* **What the exercise asks**
Which of the lines below contain the string "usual"? Copy each one.

* **Extracted records**

╔══

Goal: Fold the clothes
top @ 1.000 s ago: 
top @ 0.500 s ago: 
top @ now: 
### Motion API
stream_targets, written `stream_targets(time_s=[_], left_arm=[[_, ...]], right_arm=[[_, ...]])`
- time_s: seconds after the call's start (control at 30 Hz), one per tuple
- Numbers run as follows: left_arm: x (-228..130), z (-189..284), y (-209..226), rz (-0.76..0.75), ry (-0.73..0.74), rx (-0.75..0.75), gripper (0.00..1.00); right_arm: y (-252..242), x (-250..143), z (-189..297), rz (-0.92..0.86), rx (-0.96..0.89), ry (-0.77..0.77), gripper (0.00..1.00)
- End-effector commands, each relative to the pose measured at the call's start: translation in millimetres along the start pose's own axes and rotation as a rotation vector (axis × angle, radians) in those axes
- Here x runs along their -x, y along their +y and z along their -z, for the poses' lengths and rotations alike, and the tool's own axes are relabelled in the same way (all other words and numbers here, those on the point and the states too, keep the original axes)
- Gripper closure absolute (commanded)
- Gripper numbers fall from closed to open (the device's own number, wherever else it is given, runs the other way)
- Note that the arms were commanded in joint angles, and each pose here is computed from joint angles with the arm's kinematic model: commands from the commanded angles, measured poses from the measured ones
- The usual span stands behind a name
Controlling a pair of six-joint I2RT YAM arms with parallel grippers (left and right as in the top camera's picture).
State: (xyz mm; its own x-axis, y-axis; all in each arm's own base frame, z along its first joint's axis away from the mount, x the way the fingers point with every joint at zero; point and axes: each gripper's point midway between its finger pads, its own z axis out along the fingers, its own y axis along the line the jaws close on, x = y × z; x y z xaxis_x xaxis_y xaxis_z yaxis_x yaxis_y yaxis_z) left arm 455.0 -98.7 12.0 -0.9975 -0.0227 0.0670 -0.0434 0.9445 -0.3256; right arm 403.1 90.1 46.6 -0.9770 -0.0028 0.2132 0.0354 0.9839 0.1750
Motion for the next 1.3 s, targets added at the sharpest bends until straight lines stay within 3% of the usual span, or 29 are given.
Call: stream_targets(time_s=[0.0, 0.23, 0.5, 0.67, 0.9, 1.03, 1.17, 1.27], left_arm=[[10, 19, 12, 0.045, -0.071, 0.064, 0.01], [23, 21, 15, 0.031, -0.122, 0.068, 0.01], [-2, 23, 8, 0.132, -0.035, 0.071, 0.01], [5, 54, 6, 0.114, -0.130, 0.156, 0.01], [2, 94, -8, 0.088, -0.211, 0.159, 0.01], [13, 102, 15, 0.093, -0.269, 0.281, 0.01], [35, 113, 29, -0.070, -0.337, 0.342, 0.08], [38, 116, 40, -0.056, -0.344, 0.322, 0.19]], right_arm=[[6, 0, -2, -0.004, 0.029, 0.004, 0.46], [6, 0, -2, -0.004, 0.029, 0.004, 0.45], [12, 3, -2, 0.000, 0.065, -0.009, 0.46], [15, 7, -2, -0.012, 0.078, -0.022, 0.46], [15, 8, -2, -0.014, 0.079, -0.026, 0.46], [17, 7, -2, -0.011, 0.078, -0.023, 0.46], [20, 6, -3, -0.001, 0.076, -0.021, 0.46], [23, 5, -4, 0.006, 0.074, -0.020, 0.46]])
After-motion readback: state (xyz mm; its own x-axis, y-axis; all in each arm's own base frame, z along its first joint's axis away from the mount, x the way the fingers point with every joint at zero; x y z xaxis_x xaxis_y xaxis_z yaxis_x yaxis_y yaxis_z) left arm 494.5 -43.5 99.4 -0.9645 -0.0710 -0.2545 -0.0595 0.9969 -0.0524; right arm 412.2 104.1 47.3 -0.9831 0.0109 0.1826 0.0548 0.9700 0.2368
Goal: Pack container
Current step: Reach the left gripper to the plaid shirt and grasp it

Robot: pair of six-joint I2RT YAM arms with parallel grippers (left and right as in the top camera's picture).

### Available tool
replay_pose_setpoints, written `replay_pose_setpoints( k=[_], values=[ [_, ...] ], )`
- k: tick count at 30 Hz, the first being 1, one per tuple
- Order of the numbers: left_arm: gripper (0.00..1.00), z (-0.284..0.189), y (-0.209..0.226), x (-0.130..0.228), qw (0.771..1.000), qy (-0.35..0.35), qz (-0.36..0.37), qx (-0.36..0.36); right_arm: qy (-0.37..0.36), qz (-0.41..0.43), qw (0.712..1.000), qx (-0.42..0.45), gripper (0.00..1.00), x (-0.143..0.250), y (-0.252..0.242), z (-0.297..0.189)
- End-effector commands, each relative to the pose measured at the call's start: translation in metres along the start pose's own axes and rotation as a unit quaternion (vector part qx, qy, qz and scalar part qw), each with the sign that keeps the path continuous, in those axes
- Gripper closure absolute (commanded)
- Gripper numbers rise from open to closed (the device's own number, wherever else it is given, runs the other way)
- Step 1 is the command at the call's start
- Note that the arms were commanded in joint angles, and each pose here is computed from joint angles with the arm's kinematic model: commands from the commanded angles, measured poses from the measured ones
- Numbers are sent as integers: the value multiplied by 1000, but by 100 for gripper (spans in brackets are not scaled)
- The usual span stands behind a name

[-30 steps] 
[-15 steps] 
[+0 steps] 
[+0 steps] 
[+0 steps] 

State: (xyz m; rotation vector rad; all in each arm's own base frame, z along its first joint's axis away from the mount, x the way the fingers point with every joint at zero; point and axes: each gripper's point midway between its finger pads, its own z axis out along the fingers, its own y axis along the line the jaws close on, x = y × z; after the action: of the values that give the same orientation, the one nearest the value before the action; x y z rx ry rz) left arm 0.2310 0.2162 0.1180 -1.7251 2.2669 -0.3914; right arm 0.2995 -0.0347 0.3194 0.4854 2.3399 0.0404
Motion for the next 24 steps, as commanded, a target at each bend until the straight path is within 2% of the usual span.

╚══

* **Response box**
- The usual span stands behind a name
Motion for the next 1.3 s, targets added at the sharpest bends until straight lines stay within 3% of the usual span, or 29 are given.
- The usual span stands behind a name
Motion for the next 24 steps, as commanded, a target at each bend until the straight path is within 2% of the usual span.

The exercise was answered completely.